Mellehue, Grand Chiloé Island
Nobody required me to take notes on this visit to Chile, but as soon as I glimpsed Nicolás Serrano on the soccer field, I made plans to dash to Don Carlos’s soup-to-nuts store for a notebook after the game finished. Maybe keeping another journal would anchor me to the ground.
Or maybe this whole thing was a mistake—I shouldn’t have come back to the Chiloé Islands right now. A mission trip is designed to challenge you, inspire you, not mess up your life. It’s meant to touch your heart, not break it.
So why was I perched on the edge of my seat in a crowded half-moon of bleachers, with glazed eyes and aching chest? Why was I holding my breath at an inconsequential soccer match in a third-world fishing hamlet? I should have more sense than to harbor even a passing thought about a guy from another world.
Blame it on raw emotions—after all, I’d just ended one relationship gone sour. But no way did I intend this summer mission project in the backwaters of Chile to morph into some sort of spring break fling. It wasn’t supposed to get complicated.

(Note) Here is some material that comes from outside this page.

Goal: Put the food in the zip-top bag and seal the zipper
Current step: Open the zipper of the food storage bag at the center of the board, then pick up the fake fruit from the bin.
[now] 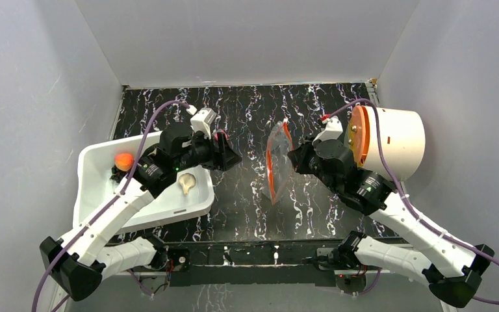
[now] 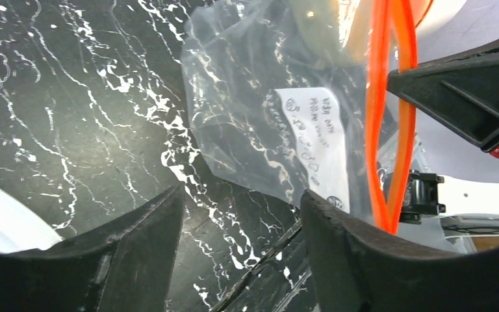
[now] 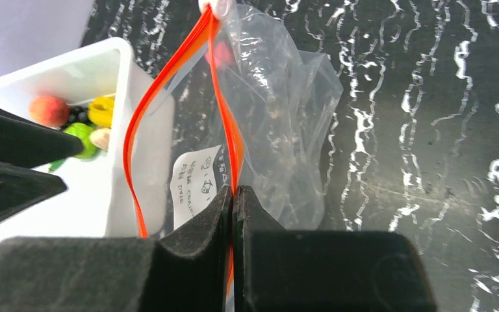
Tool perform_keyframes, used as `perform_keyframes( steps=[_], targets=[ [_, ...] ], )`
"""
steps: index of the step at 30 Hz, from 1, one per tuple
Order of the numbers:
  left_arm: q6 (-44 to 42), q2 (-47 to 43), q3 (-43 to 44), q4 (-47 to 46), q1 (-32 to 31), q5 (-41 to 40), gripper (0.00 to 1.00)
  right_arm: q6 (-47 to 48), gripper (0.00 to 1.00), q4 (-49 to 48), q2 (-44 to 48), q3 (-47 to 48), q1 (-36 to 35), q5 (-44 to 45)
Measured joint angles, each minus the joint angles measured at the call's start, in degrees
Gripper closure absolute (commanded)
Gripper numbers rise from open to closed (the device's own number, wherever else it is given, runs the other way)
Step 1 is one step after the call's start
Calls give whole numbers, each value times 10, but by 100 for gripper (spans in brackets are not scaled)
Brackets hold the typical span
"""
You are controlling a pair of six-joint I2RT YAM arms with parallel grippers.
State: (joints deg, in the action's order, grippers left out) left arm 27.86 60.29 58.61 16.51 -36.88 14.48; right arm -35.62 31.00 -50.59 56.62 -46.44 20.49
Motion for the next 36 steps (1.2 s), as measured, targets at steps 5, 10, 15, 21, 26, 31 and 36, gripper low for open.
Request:
perform_keyframes(
  steps=[5, 10, 15, 21, 26, 31, 36],
  targets=[
    [-5, -26, 0, 25, 0, -39, 2, 27, 100, 58, 4, 14, 0, 16],
    [-4, -59, 6, 73, 0, -116, 1, 42, 100, 124, -9, 59, 0, 37],
    [7, -75, 10, 123, 0, -236, 2, 43, 100, 143, -37, 72, 0, 46],
    [28, -64, 10, 169, 0, -342, 4, 42, 100, 102, -53, 47, 0, 3],
    [55, -41, 10, 184, 16, -386, 9, 38, 100, 41, -61, 40, 0, -53],
    [79, -20, 5, 188, 93, -385, 12, 39, 100, 14, -63, 34, 0, -69],
    [94, -21, -9, 192, 171, -393, 17, 42, 100, -15, -62, 21, 0, -75]
  ],
)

But here he was again, the island boy who’d haunted my dreams over the past three years. Now in the flesh in front of me, he raced down the playing field, fleet-footed as a deer, solid and real and more devastatingly handsome than I remembered. All this time, I’d compared every other guy in the world with Nicolás Serrano.
A referee’s whistle screeched. Squeezed onto a bench four rows up in the stands, I craned to see who would make the free kick for the home team. The field blazed a dazzling emerald, streaked with black and white jerseys.

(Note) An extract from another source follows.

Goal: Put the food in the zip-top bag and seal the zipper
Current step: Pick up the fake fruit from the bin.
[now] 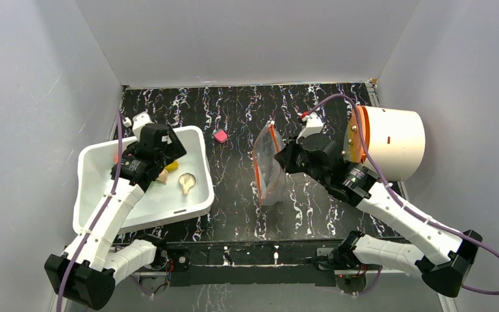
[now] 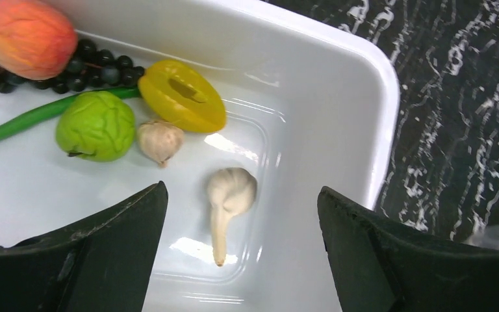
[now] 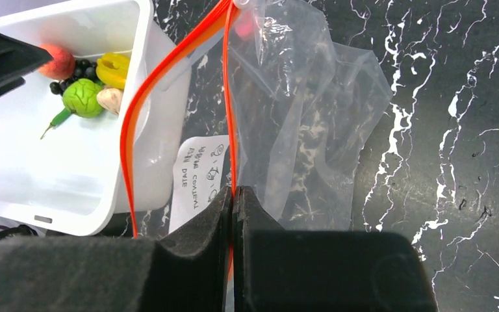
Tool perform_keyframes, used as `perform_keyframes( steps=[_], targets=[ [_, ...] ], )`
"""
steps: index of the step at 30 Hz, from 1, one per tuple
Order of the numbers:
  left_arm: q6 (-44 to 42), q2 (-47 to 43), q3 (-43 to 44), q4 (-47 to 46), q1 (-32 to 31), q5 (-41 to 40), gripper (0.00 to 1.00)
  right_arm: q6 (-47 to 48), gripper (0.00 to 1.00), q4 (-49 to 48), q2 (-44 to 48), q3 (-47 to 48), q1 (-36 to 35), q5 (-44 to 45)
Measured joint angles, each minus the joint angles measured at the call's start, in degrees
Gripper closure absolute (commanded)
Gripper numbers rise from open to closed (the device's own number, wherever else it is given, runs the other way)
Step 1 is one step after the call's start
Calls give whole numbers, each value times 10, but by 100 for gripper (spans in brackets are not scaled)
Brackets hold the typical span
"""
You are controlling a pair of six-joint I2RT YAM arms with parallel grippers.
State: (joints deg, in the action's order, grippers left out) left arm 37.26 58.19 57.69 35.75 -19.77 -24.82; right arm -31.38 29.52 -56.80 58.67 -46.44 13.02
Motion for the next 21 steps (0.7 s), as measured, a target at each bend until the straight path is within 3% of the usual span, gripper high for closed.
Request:
perform_keyframes(
  steps=[13, 21],
  targets=[
    [-39, 4, -56, -89, 74, -96, 21, 18, 100, -11, 5, -21, 0, -17],
    [-57, 35, -106, -151, 168, -123, 22, 20, 100, -5, 6, -21, 0, -12]
  ],
)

It was almost like a homecoming game, I knew so many of the community players by name—schoolmates from my stint at the town liceo. “Looks like they’ve designated Nicolás,” I said.
“No big surprise there.” My Chilean girlfriend, Miriam Barrientos, elbowed me and winked. “Don’t think I haven’t noticed where your attention is riveted.”

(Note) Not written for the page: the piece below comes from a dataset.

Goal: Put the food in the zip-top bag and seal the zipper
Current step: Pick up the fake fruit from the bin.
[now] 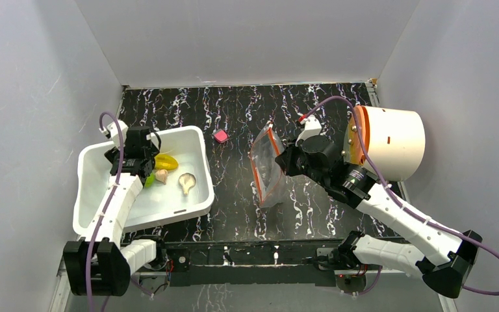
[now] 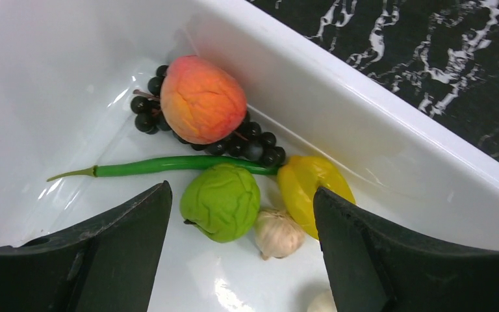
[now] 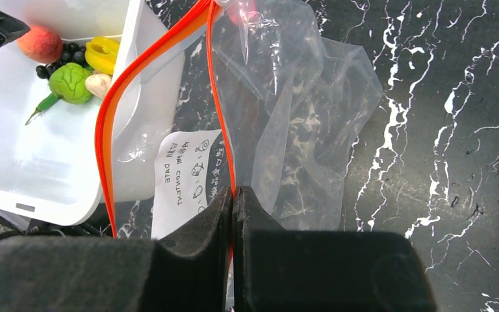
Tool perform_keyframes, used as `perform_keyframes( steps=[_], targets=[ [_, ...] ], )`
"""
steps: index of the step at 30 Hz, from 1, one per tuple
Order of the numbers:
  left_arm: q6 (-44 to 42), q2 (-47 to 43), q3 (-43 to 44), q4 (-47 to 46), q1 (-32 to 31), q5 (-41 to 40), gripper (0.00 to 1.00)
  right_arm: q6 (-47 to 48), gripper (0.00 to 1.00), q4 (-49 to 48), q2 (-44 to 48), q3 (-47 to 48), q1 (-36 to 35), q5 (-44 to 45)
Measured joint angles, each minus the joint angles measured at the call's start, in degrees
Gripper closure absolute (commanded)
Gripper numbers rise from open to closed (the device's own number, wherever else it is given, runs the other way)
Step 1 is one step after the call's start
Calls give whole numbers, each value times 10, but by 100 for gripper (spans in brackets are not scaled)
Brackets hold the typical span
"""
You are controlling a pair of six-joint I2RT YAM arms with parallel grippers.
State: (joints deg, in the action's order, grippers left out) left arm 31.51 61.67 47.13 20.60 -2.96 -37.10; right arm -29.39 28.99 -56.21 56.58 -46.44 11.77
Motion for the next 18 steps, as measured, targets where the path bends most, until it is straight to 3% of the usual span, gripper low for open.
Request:
perform_keyframes(
  steps=[6, 18],
  targets=[
    [0, 27, -5, -20, 57, -3, 18, 5, 100, 14, 0, 8, 0, 8],
    [5, 42, -38, -73, 108, -10, 12, 16, 100, 56, -40, 83, 0, 12]
  ],
)
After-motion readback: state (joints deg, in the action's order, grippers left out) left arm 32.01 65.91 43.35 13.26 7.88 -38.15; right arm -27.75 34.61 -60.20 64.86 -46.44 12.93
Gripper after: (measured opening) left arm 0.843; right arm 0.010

I couldn’t help the blush that slid up my neck. True enough, I could hardly take my eyes off Nicolás since we’d arrived at the stadium, but I’d hoped my singular focus wasn’t so obvious.
Just what made his memory shine so unrivaled? At eighteen, wasn’t I too old for an adolescent crush? Surely time and distance had blown my obsession out of all rational proportion. Or was he really the most amazing young man I’d ever met? Nicolás, the Dolphin-Boy, my special friend—perhaps the best friend I’d ever had.
I pretended to ignore Miriam’s not-so-subtle teasing. “It’s great to be back here, Miri. Mellehue versus Castro, it’s a Saturday classic—”
One of the opposition players headed off Nicolás’s shot on net. Out of control, the ball blasted toward the bleachers, hurtling right at me. I flung out my arms and trapped it against my chest. Air rushed out of my lungs in a sharp gasp.
I lurched to my feet to toss the ball back onto the field, but in an instant, Nicolás himself bounded up the benches to retrieve it. Our eyes met in mutual recognition, and something more. The throng of people around us blurred into the background of my vision.
Flashing a roguish smile, he tucked the ball under his arm, lifted my hand, and kissed the back of it. “Welcome home to Chiloé, Melissa Travis.”
“Some welcome. I’m stunned.”
He bowed. “I see you’re still on your fútbol toes. Not bad, señorita.” Then he whirled and vaulted back to the ground.
“Well, well.” Miriam leaned back. Even slouching, she was half a head taller than me. “Didn’t take you two long to pick up the conversation where it left off three years ago.”
I bit my lip and rubbed my breastbone. Gonna have a bruise there. “Guess he hasn’t forgotten me, at least.” I’d fallen irrevocably in love with this last corner of the earth, as they called it, during the seven months I’d spent here before. I’d never be the same again. But though I could never forget Chiloé as long as I lived, my time in Chile probably hadn’t impacted my Chilote friends as much as it had me.
“You think anybody’s forgotten you?” Miriam shook her mane of pencil-lead-straight hair. “Not likely, by the avalanche of greetings this afternoon.”
“It’s just, no one’s written much lately.” Miriam, loyal as an old nanny, had kept up, but I’d hardly heard anything from Nicolás over the past year. We’d corresponded often those first couple of years. His last letter, no more than a note scribbled inside a Christmas card, mentioned his grandmother Luisa’s death, his high school graduation, and his new job with our classmate Delicia’s father. That was all…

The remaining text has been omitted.